I am sure your daughter is popular though, you say she is happy and thats the main thing.

noonar Mon 08-Jun-09 18:55:52

fimble, thanks for your post. interesting point re girls not being invited to boys' parties. very true.

my dds are both having friends for tea tomorrow, and both are boys. yet they have never been to a boy's party! my other dd- 7 -has a really close friend and he often wants her to come to tea, but he's never invited her to his party!

peanutbutterkid Mon 08-Jun-09 18:59:33

Hm, DD has been invited to WAY more parties than DS1 or DS2.

noonar Mon 08-Jun-09 19:05:27

sorry, peanut, are you saying that in your dds reception class, parties are happening all the time? didnt quite get your point, sorry!smile

piscesmoon Mon 08-Jun-09 19:16:31

I think it is very sensible to scale down parties and just have a few friends to tea. I never did reciprocal invitations anyway-I left it completely up to DS with a strict limit. If you feel obliged to invite everyone whose party they went to you end up with everyone having to do whole class parties.

GooseyLoosey Mon 08-Jun-09 22:04:58

blush Sorry Noonar - have just re-read what I posted and that is not quite what I meant! I suffer from foot in mouth syndrome. I meant that (at our school at least) there is a kind of "play-date" network which seems to have been established long before the children started school and the participants all know each other well.

I shall stop shovelling now shall I!!

piscesmoon Mon 08-Jun-09 22:16:34

I found that the 'playdate network' broke down once they started school and were able to choose their own friends. Mine ended up with completely new friends.

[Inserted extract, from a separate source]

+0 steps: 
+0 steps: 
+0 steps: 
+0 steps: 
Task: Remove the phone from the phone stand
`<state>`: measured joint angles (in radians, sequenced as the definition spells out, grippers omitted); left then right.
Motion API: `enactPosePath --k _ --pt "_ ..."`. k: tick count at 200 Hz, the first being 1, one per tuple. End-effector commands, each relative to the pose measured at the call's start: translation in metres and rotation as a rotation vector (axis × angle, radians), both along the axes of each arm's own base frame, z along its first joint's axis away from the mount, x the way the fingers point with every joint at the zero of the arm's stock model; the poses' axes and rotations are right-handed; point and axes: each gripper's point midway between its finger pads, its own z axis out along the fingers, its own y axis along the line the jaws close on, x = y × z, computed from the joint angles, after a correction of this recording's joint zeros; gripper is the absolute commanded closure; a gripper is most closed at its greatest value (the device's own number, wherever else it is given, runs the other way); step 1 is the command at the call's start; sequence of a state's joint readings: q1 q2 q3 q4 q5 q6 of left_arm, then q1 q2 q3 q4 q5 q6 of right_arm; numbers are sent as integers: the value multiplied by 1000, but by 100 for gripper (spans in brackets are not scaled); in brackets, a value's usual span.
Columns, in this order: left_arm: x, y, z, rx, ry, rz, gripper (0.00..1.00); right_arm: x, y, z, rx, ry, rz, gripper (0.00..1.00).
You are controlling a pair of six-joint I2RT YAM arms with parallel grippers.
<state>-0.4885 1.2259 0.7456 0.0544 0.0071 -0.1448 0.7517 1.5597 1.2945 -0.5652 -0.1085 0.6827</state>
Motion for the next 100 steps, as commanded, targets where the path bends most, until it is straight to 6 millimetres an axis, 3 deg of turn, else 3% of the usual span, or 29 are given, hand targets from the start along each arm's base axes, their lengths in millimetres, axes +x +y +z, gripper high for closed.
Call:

traceybath Mon 08-Jun-09 22:23:03

I think there may be fewer parties - has your DD mentioned any that she hasn't been invited too?

Interestingly in DS1's class (reception) all the boys parties have been mixed but quite a few of the girls have been girls only.

Must say DS1 doesn't seem to notice at all if he's not invited to a party. Am sure your DD is oblivious.

Would also agree that sometimes its just that the mums invite their friend's children rather than their children's friends.

peanutbutterkid Tue 09-Jun-09 14:10:22

What I meant was that over the years DD has been invited to more parties than either of my DSs (one of my DSs is now in reception). Just refuting idea that girls get fewer invites. Has averaged out, incidentally, as 2-4 invites per yr per school-age child, so OP's experience is nothing unusual ime.